**EXERCISE GOAL**.
Search the records for the string "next". Copy each line where it occurs.

*** Block opens ***

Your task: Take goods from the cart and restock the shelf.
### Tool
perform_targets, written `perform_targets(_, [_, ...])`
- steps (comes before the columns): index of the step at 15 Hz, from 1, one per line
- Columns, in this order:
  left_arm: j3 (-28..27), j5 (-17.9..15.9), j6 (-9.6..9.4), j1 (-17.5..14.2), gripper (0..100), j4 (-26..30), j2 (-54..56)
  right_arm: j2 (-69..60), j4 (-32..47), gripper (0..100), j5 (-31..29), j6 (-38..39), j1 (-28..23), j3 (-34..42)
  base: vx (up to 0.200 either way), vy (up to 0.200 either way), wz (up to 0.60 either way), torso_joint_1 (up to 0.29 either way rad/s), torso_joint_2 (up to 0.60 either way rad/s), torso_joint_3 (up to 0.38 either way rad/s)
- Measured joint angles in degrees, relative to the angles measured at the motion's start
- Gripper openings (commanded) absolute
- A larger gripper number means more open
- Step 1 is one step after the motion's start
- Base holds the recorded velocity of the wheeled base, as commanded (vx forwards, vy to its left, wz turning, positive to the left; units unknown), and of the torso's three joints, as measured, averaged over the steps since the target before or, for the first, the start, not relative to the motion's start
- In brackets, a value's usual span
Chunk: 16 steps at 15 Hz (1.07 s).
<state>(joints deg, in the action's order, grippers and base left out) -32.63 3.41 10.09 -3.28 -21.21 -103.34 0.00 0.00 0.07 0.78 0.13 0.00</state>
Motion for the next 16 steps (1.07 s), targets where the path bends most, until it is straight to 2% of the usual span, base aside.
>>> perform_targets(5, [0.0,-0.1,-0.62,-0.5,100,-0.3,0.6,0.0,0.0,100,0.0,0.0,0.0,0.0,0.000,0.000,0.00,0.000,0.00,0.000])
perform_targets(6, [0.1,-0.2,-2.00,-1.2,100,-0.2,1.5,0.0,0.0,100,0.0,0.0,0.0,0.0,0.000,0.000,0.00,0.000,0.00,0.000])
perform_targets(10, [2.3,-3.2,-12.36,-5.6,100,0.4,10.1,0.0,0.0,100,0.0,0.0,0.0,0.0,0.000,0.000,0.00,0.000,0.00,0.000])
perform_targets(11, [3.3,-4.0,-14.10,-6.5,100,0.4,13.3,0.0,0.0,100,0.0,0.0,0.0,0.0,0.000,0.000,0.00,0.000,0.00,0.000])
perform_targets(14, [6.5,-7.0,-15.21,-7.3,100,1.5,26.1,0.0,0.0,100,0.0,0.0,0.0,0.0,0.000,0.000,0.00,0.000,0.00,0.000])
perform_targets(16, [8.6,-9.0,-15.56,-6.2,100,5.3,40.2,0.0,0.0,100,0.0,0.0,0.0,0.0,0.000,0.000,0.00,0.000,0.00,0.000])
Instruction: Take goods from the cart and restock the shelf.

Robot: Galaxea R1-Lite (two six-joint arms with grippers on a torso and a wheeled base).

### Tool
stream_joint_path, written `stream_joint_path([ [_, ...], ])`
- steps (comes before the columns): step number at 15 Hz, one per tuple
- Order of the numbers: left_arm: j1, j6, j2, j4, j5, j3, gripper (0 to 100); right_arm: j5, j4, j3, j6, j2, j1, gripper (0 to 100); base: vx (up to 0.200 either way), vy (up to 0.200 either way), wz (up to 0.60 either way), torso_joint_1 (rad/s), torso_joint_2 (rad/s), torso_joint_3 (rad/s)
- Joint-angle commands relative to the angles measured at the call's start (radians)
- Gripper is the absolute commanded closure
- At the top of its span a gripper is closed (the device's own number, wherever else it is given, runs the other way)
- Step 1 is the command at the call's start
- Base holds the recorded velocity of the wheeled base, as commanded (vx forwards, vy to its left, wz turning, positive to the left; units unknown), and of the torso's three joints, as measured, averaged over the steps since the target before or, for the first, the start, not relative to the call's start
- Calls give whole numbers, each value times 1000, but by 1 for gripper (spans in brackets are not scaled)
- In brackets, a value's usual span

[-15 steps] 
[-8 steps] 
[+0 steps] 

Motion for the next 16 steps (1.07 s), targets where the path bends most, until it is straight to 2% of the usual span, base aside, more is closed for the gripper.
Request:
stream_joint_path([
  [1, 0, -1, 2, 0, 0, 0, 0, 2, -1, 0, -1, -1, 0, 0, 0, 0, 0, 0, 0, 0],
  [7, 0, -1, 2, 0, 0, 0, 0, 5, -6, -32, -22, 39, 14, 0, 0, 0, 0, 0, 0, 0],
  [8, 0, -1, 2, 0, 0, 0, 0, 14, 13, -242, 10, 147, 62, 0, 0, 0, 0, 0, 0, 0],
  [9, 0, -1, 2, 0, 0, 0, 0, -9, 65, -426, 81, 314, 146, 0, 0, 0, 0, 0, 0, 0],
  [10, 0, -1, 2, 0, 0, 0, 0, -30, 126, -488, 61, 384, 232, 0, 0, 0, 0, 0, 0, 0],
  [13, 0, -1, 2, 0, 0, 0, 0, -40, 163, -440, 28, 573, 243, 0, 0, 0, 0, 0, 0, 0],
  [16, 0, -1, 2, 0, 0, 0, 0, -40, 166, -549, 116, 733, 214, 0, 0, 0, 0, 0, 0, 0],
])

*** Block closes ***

**SOLVED PROBLEM**.
Motion for the next 16 steps (1.07 s), targets where the path bends most, until it is straight to 2% of the usual span, base aside.
Motion for the next 16 steps (1.07 s), targets where the path bends most, until it is straight to 2% of the usual span, base aside, more is closed for the gripper.

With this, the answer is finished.